* _What is expected_
Extract exactly and only the lines of the data below, starting at the line with "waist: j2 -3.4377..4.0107" and stopping after the final line.

* _Dataset section_

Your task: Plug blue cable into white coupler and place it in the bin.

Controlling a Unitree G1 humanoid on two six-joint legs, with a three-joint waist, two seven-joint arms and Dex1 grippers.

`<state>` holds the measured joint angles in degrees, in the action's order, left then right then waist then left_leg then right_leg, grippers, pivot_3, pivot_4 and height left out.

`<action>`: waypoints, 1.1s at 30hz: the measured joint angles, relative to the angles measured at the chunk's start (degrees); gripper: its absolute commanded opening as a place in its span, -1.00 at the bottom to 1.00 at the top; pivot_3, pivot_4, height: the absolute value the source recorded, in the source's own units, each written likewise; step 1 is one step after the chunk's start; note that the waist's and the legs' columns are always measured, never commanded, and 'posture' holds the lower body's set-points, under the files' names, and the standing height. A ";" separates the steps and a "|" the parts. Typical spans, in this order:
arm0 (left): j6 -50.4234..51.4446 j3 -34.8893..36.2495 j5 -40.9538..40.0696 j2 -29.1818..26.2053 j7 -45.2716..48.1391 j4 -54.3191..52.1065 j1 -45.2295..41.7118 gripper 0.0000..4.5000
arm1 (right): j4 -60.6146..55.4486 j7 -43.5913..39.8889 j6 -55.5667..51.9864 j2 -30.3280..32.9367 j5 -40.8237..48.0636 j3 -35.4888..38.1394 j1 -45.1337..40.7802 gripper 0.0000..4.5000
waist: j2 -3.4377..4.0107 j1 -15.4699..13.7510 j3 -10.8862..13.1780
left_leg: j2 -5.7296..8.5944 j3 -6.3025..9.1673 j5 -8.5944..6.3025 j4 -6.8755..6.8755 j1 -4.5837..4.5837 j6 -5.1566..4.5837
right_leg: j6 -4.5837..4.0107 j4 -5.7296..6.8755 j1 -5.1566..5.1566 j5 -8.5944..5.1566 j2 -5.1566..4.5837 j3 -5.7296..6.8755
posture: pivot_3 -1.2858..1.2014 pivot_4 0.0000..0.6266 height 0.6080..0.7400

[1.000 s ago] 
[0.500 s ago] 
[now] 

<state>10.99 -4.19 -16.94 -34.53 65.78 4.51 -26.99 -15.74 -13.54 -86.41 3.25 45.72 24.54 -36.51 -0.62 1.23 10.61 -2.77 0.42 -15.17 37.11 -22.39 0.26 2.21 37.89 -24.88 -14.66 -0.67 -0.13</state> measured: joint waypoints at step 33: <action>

* _Task response_
waist: j2 -3.4377..4.0107 j1 -15.4699..13.7510 j3 -10.8862..13.1780
left_leg: j2 -5.7296..8.5944 j3 -6.3025..9.1673 j5 -8.5944..6.3025 j4 -6.8755..6.8755 j1 -4.5837..4.5837 j6 -5.1566..4.5837
right_leg: j6 -4.5837..4.0107 j4 -5.7296..6.8755 j1 -5.1566..5.1566 j5 -8.5944..5.1566 j2 -5.1566..4.5837 j3 -5.7296..6.8755
posture: pivot_3 -1.2858..1.2014 pivot_4 0.0000..0.6266 height 0.6080..0.7400

[1.000 s ago] 
[0.500 s ago] 
[now] 

<state>10.99 -4.19 -16.94 -34.53 65.78 4.51 -26.99 -15.74 -13.54 -86.41 3.25 45.72 24.54 -36.51 -0.62 1.23 10.61 -2.77 0.42 -15.17 37.11 -22.39 0.26 2.21 37.89 -24.88 -14.66 -0.67 -0.13</state> measured: joint waypoints at step 33: <action>

Nothing more is required for this exercise.